The solution is not complicated, it is not molecular biology. Start paying your share to keep this nation afloat. No one is asking for outlandish sacrifices. No one is saying sell everything and give it to the nation. Just pay your reasonable share. If you have income, from whatever source, even if agriculture, pay a part of it to protect your honour and sovereignty.

Then, all your talk will have meaning. You will have a stake in this country, not just in an ideational sense but because you will be a partner in its upkeep. Then the notion of the collective will feel real and not just a mental construct that gives you a sense of identity. It is like building a house, not by watching from the wayside but brick by brick with your own hands. It is that sense of ownership which is needed, and over time will replace hollow patriotism.

Once we are able to pay our bills, then sovereignty will come too. No crash course would be needed. It is not a mythical concept that needs to be learnt. It is a state of being that comes from not being beholden to anyone. It is the confidence that standing by oneself gives. Alas, we have a long way to get there.

Until such time, let us do a clear-eyed analysis of what we can and cannot do. We are earning one hundred rupees and spending two. We will have to either stop spending or start earning. If we cannot do either we will have no other choice but to borrow or seek outright handouts. As long as we are doing that, we would not be able to stand up to anyone.

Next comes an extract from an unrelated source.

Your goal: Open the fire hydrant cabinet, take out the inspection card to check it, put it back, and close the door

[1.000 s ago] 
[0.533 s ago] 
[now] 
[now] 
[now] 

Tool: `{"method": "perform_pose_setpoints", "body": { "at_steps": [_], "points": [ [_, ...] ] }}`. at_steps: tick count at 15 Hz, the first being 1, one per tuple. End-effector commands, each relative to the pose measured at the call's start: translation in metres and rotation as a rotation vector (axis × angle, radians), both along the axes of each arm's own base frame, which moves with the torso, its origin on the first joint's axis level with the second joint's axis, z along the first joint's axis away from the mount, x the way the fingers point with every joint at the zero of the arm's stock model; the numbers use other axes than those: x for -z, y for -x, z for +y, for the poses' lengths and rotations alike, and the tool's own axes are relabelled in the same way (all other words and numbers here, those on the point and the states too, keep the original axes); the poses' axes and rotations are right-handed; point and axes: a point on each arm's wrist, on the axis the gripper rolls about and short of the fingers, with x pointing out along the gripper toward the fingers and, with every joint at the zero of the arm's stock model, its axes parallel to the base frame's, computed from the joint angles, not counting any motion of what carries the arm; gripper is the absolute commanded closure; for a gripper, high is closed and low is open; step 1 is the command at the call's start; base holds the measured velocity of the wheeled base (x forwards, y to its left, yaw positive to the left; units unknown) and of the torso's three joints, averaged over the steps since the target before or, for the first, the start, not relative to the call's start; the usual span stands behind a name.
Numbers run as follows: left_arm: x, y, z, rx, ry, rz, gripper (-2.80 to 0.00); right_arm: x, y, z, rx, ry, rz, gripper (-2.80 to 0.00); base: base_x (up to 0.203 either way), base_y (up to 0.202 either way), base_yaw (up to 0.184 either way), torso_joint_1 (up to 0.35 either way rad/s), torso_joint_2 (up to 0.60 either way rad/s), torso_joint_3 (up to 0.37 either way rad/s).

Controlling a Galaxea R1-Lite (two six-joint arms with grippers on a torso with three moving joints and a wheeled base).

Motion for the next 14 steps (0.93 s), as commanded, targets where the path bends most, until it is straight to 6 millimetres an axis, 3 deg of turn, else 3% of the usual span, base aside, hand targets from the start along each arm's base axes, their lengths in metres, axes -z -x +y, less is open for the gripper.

I am saddened by the way the Davis saga has ended. Not because I blame the government for going ahead with it. It had little choice given the circumstances. But because it was like a mirror showing me our shortcomings.

What this realisation should lead to is not chest-beating but a determination to do better. If this leadership is a failure, let us try to get another one. Or, better still, not wait but start doing what is right for the nation in our little sphere.

If we all come together, we cannot fail. If we don’t, there is no point in crying for sovereignty.